La situation est la même quand ces jeunes bénéficient d’ordonnances de placement provisoire du Juge des Enfants les confiant aux services de l'Aide Sociale à l'Enfance (article 375-3 du code civil).

En pratique, à Marseille, ces ordonnances, pourtant assorties de l’exécution provisoire, restent inexécutées plusieurs mois et les jeunes sont livrés à eux-mêmes.

Un « traitement inhumain et dégradant », comme le souligne le Tribunal administratif de Marseille qui, régulièrement saisi en référé liberté, enjoint systématiquement et sous astreinte au CD d'assurer dans un délai de 24 heures l’hébergement et la prise en charge de ces mineurs.

Ces ordonnances de référé ne sont pas plus suivies d’effet, et ce même après que le juge administratif prononce des liquidations d'astreinte.

Au total, ce sont des centaines de décisions de justice, civiles et administratives qui ne sont pas respectées par le CD.

La réalité, ce sont des jeunes qui dorment en plein hiver à la rue, auxquels le CD ne fournit que trois repas par semaine et qui n'ont accès ni aux soins ni à la scolarisation.
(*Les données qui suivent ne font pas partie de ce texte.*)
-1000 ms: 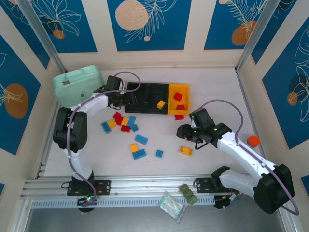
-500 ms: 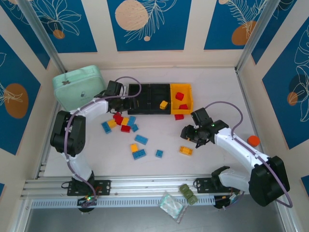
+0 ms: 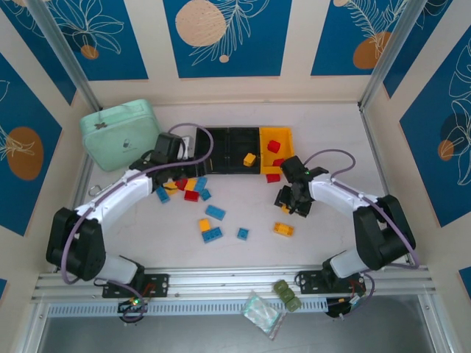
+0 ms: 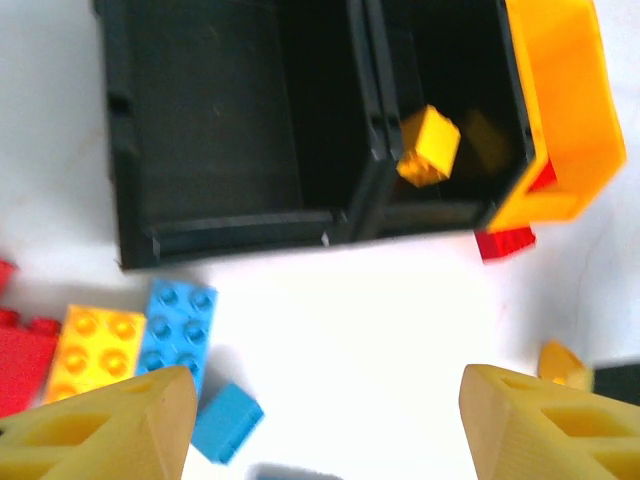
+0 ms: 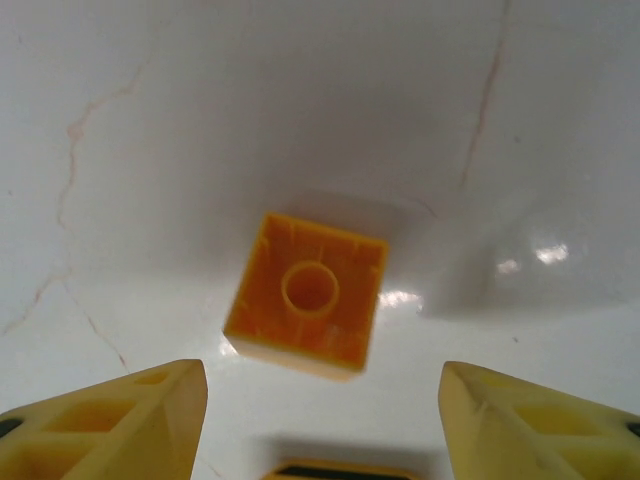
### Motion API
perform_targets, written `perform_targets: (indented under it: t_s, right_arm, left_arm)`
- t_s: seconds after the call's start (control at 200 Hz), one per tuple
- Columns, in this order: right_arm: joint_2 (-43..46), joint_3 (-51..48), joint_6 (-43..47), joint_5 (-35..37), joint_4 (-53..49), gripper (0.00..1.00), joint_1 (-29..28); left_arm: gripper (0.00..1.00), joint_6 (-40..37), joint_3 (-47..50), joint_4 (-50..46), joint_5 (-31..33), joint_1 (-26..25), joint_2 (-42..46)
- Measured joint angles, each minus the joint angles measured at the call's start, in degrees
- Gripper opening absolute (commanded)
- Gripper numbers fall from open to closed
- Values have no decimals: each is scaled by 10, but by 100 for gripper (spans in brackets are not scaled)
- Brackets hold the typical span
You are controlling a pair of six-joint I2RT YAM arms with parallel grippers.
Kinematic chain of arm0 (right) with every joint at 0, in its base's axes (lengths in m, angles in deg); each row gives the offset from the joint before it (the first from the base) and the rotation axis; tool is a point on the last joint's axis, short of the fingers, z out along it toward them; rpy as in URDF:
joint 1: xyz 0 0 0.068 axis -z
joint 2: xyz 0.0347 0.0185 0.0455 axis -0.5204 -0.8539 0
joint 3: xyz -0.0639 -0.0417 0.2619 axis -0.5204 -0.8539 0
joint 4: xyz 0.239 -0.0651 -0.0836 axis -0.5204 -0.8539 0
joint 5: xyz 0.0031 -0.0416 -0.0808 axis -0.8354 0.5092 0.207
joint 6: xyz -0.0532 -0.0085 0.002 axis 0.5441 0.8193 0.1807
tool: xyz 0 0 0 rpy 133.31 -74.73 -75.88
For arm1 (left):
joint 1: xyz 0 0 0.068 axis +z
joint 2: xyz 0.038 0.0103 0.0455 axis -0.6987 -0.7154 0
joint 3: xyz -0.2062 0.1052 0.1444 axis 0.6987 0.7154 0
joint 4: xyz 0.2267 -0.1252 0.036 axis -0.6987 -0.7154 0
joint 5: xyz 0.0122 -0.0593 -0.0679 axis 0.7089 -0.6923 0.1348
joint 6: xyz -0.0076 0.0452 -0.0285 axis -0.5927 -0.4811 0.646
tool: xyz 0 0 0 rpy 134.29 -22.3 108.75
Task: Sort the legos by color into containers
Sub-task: Pick up the lego from the middle-right of the table.
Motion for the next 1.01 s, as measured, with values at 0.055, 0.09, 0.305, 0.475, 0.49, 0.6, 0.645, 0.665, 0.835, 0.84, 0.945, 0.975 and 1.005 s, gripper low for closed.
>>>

La réalité ce sont des jeunes qui, orientés sur les Bouches-du-Rhône par la cellule nationale gérée par le Ministère de la Justice alors qu’ils étaient pris en charge par d'autres départements, sont mis dans des trains par leurs éducateurs à destination de la gare Saint-Charles où personne ne les attend.

La réalité, c'est l'occupation médiatisée d'une église durant trois jours en novembre dernier par 65 mineurs soutenus par la société civile qui contraint le CD à l'ouverture en urgence d'une Maison de la Solidarité désaffectée et transformée en lieu de mise à l'abri précaire.

La réalité, c'est encore la brigade canine qui chasse du commissariat de Noailles où ils s’étaient réfugiés dans la soirée une vingtaine de jeunes sans solution d'hébergement après que le CD et la police se sont « renvoyés la balle » toute la journée.

La réalité, c'est un enfant venu demander de l'aide aux policiers qui se retrouve en garde à vue pour violences sur personne dépositaire de l’autorité publique et écope d'un rappel à la loi.

Mais qui rappelle à la loi le CD coupable d'inaction fautive aux conséquences désastreuses ?

Cette situation n'est pas récente mais jamais elle n'a atteint les proportions actuelles.

Faut-il y voir un lien avec le rapport de l'IGAS et de l’Assemblée des départements de France envisageant le transfert à l'Etat des missions de mise à l'abri et d'évaluation des mineurs étrangers non accompagnés ?

Cette perspective aboutirait à distinguer les missions de protection de l'enfance selon la nationalité, en confiant la protection des mineurs étrangers isolés au Préfet plutôt qu'au CD.

Ce serait mettre l'accent sur l'extranéité au détriment de la minorité.

Quelles qu’en soient les causes, le SAF dénonce l'abandon de ces enfants par le Conseil Départemental et entend continuer à soutenir toutes les actions mises en œuvre pour tenter d’y remédier.